Reputation: 1712
I wrote a Python package pack
that can perform a set of related tasks, taskA
, taskB
, ..., taskZ
. Each of them has its own module file, e.g. taskN.py
.
Now say in taskN.py
I import a third party package evilpack
. It Works On My Machine™, but a coworker of mine (a) can't install evilpack
, but (b) does not even need that module taskN
.
My goal is to structure my package so that we can choose at import time whether we want to load the module taskN
or ignore it.
What's the most elegant way to solve this?
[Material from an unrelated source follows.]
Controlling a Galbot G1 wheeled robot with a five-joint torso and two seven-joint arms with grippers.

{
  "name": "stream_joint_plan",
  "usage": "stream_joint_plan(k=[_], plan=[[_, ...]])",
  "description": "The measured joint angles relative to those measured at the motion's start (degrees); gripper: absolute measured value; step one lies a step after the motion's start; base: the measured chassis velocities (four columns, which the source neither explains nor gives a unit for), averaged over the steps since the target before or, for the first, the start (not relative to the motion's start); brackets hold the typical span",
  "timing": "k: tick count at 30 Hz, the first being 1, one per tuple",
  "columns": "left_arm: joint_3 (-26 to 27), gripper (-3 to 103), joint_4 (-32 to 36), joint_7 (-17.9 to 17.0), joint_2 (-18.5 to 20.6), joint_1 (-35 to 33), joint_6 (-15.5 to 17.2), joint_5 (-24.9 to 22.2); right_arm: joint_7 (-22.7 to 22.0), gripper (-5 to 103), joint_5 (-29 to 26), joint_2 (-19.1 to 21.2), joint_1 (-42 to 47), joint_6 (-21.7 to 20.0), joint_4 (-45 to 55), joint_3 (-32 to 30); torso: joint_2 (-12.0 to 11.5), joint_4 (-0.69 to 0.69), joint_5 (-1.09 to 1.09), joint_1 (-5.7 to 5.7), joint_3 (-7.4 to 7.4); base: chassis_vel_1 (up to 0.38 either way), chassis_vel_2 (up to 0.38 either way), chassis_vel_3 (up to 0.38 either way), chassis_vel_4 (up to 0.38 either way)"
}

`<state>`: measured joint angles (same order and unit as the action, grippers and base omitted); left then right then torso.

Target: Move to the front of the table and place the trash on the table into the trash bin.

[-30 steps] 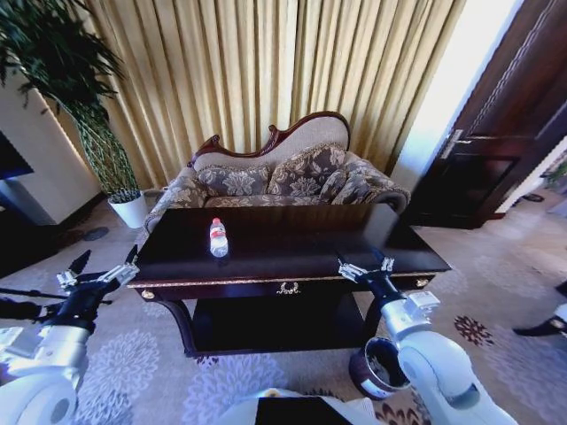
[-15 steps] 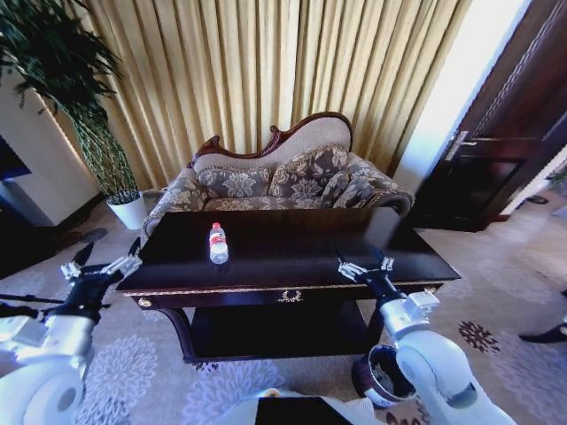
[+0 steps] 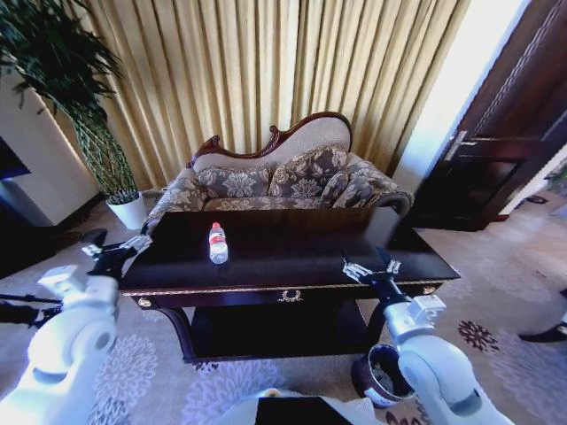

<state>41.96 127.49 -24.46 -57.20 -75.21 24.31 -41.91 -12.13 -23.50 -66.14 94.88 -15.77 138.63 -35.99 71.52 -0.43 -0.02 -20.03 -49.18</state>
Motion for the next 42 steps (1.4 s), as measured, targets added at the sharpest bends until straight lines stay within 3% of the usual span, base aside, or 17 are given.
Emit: stream_joint_plan(k=[8, 17, 22, 23, 26, 32, 42], plan=[[-10.6, 100, -3.94, -3.86, 1.64, 9.09, 2.73, -0.38, -1.34, 100, -0.36, 0.76, 0.84, -0.07, -0.23, -0.67, 0.0, -0.01, 0.02, 0.0, 0.0, 0.0, 0.0, 0.0, 0.0], [-23.63, 100, -6.69, -10.84, 2.68, 20.28, 6.67, -2.44, -2.36, 100, -1.86, 1.81, -0.53, -0.22, -1.59, -0.98, 0.0, 0.0, 0.02, 0.0, 0.0, 0.0, 0.0, 0.0, 0.0], [-35.04, 100, -7.41, -19.61, 1.31, 25.11, 8.2, -5.63, -2.38, 100, -2.5, 1.94, -2.3, -0.3, -3.21, -0.44, 0.0, -0.01, 0.02, -0.01, 0.0, 0.0, 0.0, 0.0, 0.0], [-35.04, 100, -7.41, -19.61, 1.31, 25.11, 8.2, -5.63, -2.38, 100, -2.5, 1.94, -2.3, -0.3, -3.21, -0.44, 0.0, -0.01, 0.02, -0.01, 0.0, 0.0, 0.0, 0.0, 0.0], [-37.88, 100, -6.93, -25.8, -0.07, 25.79, 9.93, -10.35, -2.38, 100, -2.86, 2.46, -2.62, -0.35, -3.66, -0.54, 0.0, 0.0, 0.01, 0.0, 0.01, 0.0, 0.0, 0.0, 0.0], [-38.38, 100, -6.99, -32.04, -0.42, 24.87, 10.79, -13.64, -2.55, 100, -3.16, 2.87, -3.4, -0.35, -4.61, -0.88, 0.0, 0.01, 0.02, 0.0, 0.01, 0.0, 0.0, 0.0, 0.0], [-37.73, 100, -8.76, -33.51, -1.91, 24.34, 11.13, -15.5, -2.58, 100, -3.33, 2.27, -4.27, -0.37, -4.68, -0.2, 0.0, 0.0, 0.01, 0.0, 0.01, 0.0, 0.0, 0.0, 0.0]])
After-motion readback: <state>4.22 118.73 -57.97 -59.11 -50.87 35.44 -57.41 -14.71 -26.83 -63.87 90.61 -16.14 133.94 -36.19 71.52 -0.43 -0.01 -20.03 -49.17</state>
I'm sensing it has something to do with the directories' __init__.py
files.
Upvotes: 0
Views: 2398
Reputation: 16942
A simple way to solve this problem:
Identify all of the modules that may have unfulfilled dependencies.
In the main module that does the importing, surround each such import with a try...except
clause:
try:
import packN
except ImportError as details:
print ("Could not import packN because of this error:", details)
print ("Functionality xxxx will not be available")
packN = None
If your colleague's code doesn't call a function that relies on packN
then all will be well.
Upvotes: 1
Reputation: 3211
I think I can only point you in the correct direction via setupscript because I do not have access to your data/package details.
To simply put, you will have to locate your taskN.py
's setup.py
script, and specifically remove the module from inside the script.